Intervention de Jean Arthuis

Réunion du 12 février 2014 à 14h30
Accueil et prise en charge des mineurs isolés étrangers — Discussion d'une proposition de loi dans le texte de la commission

Photo de Jean ArthuisJean Arthuis :

À l’exaspération des travailleurs sociaux, qui ne sont pas préparés à accomplir ces missions d’identification et d’évaluation, s’ajoutent de nombreux problèmes de compréhension et d’interprétariat. Et je ne parle même pas de la cohabitation, particulièrement difficile dans les foyers, entre ces adultes immigrants et les jeunes, souvent en bas âge, issus de familles locales dont les juges ont considéré qu’elles n’étaient pas aptes à assurer leur sécurité et leur éducation.

Madame la garde des sceaux, dans un premier temps, j’ai constaté que les magistrats ne prenaient pas en compte votre circulaire résultant du protocole du 31 mai, et qu’ils étaient aidés en cela par des associations telles que France terre d’asile, implantée localement, notamment en Mayenne.

Au mois de septembre, j’ai eu le privilège d’accueillir dans mon département les responsables de la cellule nationale de coordination pilotée par la direction de la protection judiciaire de la jeunesse, la PJJ. À cette occasion, on m’a indiqué que de nombreuses demandes étaient écartées en région parisienne. Las, aucune trace de ces refus n’est conservée. Un mineur isolé étranger écarté en Seine-Saint-Denis peut ainsi tenter sa chance dans tous les autres départements !

Nous sommes évidemment en présence de filières. Notre devoir est de réagir.

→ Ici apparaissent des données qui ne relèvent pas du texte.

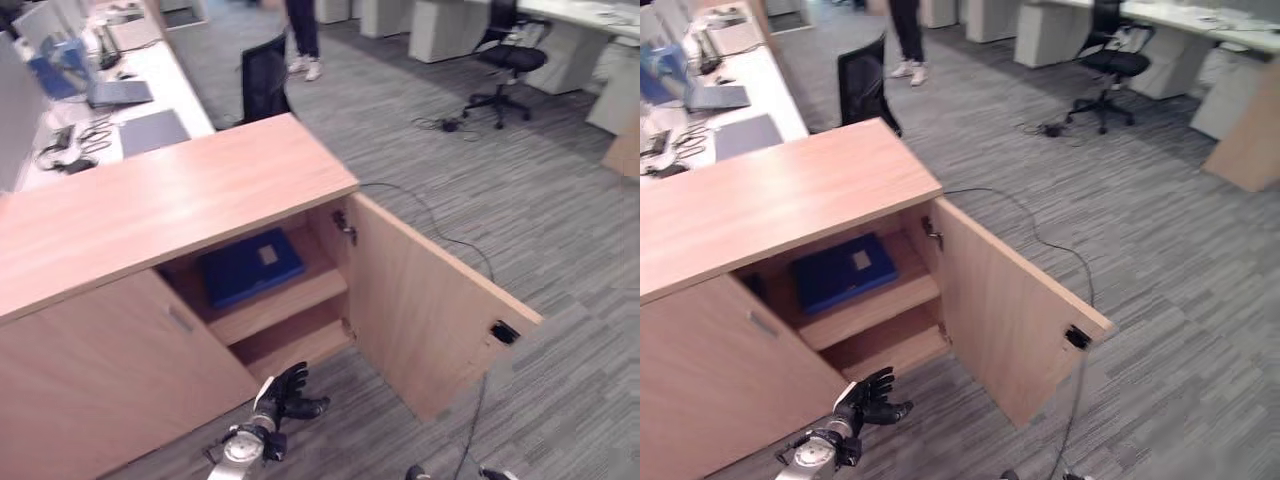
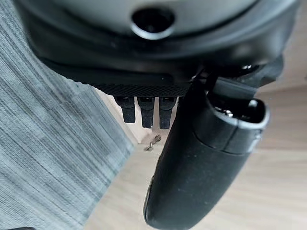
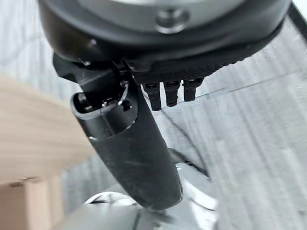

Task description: Put the empty folder in the office cabinet

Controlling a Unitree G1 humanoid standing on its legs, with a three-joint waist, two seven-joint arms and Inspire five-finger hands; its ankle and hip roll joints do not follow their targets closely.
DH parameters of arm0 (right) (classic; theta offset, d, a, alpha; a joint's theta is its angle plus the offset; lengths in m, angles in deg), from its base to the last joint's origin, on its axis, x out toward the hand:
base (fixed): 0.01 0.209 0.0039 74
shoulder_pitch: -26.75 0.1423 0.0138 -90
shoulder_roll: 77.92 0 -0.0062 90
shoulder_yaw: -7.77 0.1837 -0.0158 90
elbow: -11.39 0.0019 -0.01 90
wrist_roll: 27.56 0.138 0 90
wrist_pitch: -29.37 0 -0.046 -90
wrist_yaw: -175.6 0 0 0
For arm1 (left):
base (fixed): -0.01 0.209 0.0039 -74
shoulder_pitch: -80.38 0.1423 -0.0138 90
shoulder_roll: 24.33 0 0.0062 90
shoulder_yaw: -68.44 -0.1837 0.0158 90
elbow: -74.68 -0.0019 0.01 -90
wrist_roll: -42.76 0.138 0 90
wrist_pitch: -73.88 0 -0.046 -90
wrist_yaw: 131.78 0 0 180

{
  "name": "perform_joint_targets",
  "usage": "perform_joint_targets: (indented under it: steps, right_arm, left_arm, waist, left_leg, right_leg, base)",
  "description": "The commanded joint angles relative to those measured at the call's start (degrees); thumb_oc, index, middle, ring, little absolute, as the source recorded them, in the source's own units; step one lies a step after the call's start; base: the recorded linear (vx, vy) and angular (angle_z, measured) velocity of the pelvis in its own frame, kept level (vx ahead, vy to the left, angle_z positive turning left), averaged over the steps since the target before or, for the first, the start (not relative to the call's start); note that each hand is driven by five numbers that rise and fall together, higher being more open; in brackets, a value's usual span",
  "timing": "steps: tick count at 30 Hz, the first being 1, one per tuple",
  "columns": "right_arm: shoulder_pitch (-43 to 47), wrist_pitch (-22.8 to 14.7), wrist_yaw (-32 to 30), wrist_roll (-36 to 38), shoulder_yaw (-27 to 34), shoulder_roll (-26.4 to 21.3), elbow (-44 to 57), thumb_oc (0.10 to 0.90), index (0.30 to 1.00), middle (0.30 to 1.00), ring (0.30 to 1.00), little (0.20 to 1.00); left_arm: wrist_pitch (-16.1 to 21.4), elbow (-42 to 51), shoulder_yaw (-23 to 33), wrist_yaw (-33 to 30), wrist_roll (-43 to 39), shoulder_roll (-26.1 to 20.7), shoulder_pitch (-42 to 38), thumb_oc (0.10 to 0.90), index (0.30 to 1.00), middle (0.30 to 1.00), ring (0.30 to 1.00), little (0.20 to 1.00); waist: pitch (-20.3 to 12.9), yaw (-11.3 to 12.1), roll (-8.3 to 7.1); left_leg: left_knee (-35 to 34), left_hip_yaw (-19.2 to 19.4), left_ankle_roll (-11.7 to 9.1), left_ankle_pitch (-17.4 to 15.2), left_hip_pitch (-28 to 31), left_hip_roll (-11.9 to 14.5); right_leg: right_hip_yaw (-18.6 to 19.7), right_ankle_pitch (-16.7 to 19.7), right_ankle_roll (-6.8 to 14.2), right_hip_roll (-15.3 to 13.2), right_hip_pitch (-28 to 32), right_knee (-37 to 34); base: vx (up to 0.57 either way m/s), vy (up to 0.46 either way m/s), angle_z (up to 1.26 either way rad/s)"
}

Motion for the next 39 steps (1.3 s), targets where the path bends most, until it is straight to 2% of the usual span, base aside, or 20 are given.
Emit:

À cet égard, puis-je rappeler que le Comité des droits de l’enfant des Nations unies a recommandé à la France, au mois de juin 2009, d’intensifier sa lutte contre la traite des enfants, organisée notamment à des fins d’exploitation sexuelle ? Est-ce la tâche de l’État ou celle des services de l’aide sociale à l’enfance dispersés sur le territoire national ?

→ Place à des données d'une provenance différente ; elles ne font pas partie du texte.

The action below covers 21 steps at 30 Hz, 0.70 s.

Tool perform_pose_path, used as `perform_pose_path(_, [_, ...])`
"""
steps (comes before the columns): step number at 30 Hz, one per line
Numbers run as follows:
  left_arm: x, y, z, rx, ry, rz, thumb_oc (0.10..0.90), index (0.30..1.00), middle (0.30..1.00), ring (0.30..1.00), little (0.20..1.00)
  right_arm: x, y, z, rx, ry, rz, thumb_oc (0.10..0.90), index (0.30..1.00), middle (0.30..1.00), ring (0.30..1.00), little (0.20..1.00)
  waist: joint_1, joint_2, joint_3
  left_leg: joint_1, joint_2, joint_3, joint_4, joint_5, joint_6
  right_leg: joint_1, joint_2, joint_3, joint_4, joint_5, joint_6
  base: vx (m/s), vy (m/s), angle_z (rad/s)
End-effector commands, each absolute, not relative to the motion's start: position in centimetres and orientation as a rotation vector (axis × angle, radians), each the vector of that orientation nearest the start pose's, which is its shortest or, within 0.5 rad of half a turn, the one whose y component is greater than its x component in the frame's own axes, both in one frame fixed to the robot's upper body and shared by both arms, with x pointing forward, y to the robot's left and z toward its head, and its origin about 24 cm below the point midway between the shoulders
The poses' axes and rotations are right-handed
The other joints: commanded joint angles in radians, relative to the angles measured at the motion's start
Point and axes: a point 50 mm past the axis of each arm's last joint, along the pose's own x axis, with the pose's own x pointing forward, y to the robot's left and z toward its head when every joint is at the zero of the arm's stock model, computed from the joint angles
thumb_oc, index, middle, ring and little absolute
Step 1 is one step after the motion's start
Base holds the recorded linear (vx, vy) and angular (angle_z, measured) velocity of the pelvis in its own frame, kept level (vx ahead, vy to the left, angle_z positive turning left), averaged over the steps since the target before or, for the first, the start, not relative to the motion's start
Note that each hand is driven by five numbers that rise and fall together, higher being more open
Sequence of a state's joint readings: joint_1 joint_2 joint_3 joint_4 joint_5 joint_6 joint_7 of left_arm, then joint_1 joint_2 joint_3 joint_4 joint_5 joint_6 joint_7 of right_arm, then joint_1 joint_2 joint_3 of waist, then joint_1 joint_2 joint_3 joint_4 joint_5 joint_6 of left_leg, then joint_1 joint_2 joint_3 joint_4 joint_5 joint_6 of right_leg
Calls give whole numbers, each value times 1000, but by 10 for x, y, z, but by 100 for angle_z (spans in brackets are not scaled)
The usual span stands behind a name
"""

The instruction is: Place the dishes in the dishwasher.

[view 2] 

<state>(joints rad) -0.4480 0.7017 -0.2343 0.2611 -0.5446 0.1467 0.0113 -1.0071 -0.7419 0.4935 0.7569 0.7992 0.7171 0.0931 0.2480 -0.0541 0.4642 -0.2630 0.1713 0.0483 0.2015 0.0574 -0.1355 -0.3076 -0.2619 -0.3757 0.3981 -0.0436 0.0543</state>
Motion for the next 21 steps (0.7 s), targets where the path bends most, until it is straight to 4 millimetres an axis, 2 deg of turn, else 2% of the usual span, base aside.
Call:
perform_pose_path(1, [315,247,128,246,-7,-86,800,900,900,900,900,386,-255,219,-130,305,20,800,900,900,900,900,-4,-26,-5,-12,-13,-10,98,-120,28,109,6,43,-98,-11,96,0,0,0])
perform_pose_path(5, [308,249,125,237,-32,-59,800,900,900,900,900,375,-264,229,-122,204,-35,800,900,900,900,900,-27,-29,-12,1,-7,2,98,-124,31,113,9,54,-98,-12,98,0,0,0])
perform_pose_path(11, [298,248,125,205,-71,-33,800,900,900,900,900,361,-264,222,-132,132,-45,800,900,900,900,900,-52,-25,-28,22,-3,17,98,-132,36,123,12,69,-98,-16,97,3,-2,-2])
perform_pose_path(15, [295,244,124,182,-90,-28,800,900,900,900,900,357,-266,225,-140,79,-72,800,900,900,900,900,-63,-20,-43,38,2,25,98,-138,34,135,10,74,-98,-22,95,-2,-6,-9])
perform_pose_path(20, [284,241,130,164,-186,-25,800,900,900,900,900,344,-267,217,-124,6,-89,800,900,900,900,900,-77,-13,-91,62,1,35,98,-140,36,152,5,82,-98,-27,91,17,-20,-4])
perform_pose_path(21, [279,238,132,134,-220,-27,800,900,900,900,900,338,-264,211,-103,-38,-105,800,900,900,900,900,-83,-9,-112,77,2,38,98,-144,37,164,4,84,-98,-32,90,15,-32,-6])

Au surplus, comment évaluer l’âge de ces jeunes ? J’ai donné instruction à mes services de faire appel des décisions de placement depuis l’été 2013. Sur dix cas, deux minorités seulement ont été confirmées en appel. Les huit autres dossiers ont été rejetés.

Par ailleurs, l’évaluation des flux reste incertaine. Lors de l’établissement du protocole, les flux d’entrée sur le territoire national étaient évalués à 1 500 personnes. Selon le rapport de la commission des lois, ce chiffre était estimé, au mois de janvier dernier, à 4 020 mineurs isolés étrangers en année pleine. Je gage que leur nombre est, dans les faits, sensiblement supérieur.

Ensuite, que deviennent ces jeunes lorsqu’ils quittent les services de l’aide sociale à l’enfance ? J’ai pu le vérifier dans mon département : dans presque tous les cas, faute d’obtenir des services de l’État leur régularisation, ils demandent l’asile. Leur requête est en général rejetée, et ils disparaissent aussitôt dans la clandestinité.

Au bout du compte, notre législation protégeant l’enfance et la famille sert de vecteur à une immigration clandestine. Quant au dispositif de péréquation nationale des mineurs isolés étrangers, il fait justice de la fiction selon laquelle l’accueil de ces jeunes peut être une responsabilité purement locale.